When we expanded frame 4 the signal strength was -60dbm, the data rate was 1mbps, and the SSID in the beacon frame was Amory. In frame 5, looking at the Hex Details, the BSSID for this access point was 00 15 E9 D1 48. The authentication status in frame 14 was successful. In frame 15, the Association Response status was in a successful state. When we tried to the Microsoft Network Monitor we were unable to pick up any management packets during our capture. SNMP management We were able to successfully ping 10. 7. 8. 80 to verify we had access to the “ managed” device. The batch file was set up with the 10. 27. 8. 80 addresses and had commanded to get information from that address. The name of the device was NPIF9460B and the status of it was “ ready to print”. After we downloaded the MIB Browser and entered 10. 27. 8. 80 into the address field, we were able to get the sysUpTime which was 830 hours 13 min and 2 sec. Finding rogue access points When using the command “ netsh WLAN show networks mode= bssid” in the command prompt we were able to identify 17 access points. Out of the 17 access points, 11 were not part of the DeVry wireless network.
- Is Wireshark open source or propriety? (7 points) Wireshark is an Open-source program.
- What is seen in each of the three panes that display the packets seen on a local area network? The top pane is the packet list pane that shows each packet on a separate line and has five columns with the following information: the time that the packet came in, source, the destination of each packet, the protocol being used with the packet, and information about each packet. The second pane is the tree view pane and it displays the headers of the various protocols captured in the packet and this is displayed in a hierarchal view from the physical layer to the application layer. The third pane is the byte view pane that shows the raw data in a hexadecimal format.
- What does a display filter do? (7 points) The display filter enables you to filter what you want to view when capturing your packets. So if you wanted to just view the packets that were using the protocol TCP you could filter those out. You can also use expression filters that let you be more specific in what you want to filter.
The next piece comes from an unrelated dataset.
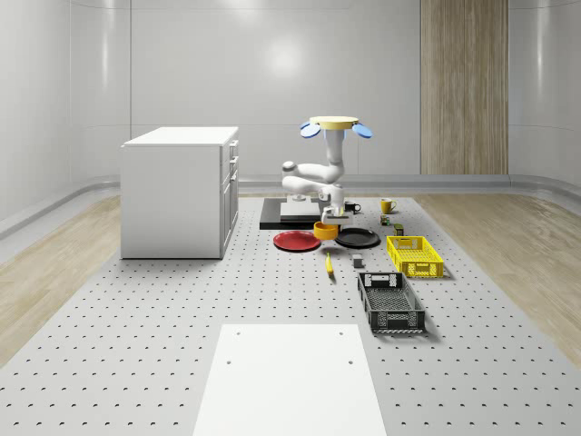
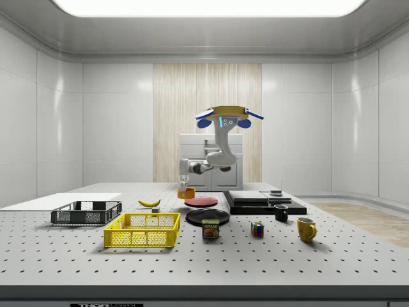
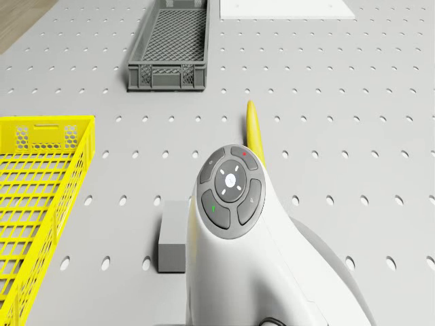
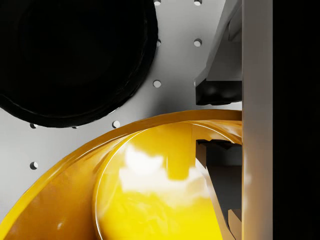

- What does the protocol column show? (7 points) The protocol column shows the highest layer protocol in the frame.
- How do you expand the details in a layer of the packet in the middle frame? 7 points) To expand the details you must click on the plus sign.
- In frame 1 what channel is being used? (7 points) Frame 1 is using channel 6.
- In frame 1 what frequency is being used? (7 points) The frequency being used is 2437MHz.
- In frame 1 what is the signal level? (7 points) The signal level in frame 1 is 11.
- What type of frame is frame 1? (7 points) Frame 1 is a broadcast initiation frame to the access point
- In frame 1 what is the beacon interval in milliseconds? (7 points) The beacon interval is 102. 4ms.